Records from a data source
* * *
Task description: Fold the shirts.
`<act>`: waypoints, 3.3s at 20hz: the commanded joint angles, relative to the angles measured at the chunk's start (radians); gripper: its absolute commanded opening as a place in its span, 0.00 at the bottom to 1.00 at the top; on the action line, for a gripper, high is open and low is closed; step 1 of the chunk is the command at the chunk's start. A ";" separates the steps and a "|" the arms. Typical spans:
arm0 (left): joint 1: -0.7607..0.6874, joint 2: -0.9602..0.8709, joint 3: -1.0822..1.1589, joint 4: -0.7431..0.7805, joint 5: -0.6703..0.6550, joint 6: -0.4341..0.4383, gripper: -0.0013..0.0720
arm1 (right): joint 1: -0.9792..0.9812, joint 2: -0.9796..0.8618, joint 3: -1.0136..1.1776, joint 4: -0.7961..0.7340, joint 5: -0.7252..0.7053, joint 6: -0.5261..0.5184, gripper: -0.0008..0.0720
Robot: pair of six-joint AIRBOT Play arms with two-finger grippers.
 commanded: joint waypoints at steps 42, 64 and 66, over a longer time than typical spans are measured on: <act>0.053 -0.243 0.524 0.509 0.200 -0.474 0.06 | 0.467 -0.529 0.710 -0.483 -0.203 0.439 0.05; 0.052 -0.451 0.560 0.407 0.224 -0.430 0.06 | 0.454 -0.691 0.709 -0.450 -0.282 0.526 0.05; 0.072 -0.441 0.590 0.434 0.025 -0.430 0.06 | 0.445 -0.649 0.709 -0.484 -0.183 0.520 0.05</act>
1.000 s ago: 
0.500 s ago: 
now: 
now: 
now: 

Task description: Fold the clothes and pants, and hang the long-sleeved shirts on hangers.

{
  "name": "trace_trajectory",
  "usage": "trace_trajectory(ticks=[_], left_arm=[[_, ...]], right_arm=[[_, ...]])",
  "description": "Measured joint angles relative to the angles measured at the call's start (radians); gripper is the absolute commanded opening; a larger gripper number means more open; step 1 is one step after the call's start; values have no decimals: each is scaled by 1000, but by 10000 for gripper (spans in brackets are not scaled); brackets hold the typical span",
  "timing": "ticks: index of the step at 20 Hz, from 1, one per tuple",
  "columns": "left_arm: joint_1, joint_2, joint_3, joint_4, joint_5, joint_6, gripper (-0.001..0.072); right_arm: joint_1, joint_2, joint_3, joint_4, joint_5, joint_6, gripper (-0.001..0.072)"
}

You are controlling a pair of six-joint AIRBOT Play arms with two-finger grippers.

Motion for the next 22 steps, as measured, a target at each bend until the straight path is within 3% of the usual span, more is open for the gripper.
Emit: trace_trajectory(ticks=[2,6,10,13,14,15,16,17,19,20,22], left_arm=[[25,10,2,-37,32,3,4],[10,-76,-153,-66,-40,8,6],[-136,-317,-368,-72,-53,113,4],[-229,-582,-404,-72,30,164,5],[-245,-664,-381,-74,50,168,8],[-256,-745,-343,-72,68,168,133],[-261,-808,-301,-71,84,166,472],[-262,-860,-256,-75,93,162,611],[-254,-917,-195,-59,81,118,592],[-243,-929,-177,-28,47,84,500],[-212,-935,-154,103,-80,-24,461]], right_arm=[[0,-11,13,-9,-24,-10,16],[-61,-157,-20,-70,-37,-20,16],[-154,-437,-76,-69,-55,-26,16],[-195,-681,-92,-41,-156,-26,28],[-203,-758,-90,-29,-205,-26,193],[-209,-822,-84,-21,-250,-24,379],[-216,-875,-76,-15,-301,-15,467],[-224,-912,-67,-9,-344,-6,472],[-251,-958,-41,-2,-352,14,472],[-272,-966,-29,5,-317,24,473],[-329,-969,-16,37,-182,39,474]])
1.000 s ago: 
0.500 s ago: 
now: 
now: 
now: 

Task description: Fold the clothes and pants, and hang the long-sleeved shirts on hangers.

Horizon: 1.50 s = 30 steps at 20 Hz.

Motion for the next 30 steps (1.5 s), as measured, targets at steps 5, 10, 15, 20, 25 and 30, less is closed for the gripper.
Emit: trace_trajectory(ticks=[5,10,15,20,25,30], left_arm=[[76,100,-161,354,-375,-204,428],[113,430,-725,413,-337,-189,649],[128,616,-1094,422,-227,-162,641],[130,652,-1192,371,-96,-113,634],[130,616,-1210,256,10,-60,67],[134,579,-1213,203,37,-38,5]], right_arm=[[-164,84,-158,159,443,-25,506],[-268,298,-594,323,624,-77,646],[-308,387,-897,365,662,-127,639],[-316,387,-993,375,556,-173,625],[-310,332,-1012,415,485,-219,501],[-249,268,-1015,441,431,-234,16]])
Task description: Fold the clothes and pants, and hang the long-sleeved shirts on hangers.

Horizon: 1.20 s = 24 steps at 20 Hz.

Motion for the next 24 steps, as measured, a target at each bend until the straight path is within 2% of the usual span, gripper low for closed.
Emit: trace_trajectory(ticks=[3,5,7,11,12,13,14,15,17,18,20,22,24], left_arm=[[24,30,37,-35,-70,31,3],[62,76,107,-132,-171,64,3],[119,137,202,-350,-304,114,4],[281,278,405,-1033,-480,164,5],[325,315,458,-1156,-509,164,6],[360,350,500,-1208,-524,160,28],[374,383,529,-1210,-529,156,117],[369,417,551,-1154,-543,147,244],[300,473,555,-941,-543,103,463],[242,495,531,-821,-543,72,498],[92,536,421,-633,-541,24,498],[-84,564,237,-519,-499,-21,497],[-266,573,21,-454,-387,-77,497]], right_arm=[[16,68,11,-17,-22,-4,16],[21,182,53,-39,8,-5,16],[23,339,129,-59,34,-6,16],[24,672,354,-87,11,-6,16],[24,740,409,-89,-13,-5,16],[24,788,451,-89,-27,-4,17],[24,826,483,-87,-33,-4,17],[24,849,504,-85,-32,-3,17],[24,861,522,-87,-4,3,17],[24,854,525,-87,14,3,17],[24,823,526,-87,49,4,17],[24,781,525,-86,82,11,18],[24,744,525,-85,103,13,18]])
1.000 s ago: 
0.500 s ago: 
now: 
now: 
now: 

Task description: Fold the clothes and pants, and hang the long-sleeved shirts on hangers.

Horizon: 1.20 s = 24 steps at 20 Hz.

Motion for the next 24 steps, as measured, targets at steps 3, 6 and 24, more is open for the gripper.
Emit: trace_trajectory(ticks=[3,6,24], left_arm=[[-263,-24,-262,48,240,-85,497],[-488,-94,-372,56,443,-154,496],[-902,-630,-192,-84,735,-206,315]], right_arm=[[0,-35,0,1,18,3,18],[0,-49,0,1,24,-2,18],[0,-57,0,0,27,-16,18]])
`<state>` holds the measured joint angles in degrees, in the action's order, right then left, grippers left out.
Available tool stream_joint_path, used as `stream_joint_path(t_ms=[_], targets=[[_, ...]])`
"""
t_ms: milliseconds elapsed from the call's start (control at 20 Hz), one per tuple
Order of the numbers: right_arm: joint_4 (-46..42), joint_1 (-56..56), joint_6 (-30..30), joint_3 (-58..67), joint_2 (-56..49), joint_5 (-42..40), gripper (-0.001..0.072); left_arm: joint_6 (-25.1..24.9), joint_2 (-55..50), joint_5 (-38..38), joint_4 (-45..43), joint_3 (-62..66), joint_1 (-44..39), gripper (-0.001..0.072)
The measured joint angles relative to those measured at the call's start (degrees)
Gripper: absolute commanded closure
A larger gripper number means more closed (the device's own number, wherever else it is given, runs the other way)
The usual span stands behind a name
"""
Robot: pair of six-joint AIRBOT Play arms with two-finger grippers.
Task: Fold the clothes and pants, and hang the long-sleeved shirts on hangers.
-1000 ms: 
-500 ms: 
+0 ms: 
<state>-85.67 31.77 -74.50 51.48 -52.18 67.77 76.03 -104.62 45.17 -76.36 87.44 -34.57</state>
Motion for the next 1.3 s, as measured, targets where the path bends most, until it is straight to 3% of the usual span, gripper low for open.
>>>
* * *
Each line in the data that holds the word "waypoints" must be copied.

`<act>`: waypoints, 3.3s at 20hz: the commanded joint angles, relative to the angles measured at the chunk's start (radians); gripper: its absolute commanded opening as a place in its span, 0.00 at the bottom to 1.00 at the top; on the action line, for a gripper, high is open and low is closed; step 1 of the chunk is the command at the chunk's start. A ";" separates the steps and a "|" the arms. Typical spans:
 commanded: joint waypoints at steps 42, 64 and 66, over a longer time than typical spans are measured on: <act>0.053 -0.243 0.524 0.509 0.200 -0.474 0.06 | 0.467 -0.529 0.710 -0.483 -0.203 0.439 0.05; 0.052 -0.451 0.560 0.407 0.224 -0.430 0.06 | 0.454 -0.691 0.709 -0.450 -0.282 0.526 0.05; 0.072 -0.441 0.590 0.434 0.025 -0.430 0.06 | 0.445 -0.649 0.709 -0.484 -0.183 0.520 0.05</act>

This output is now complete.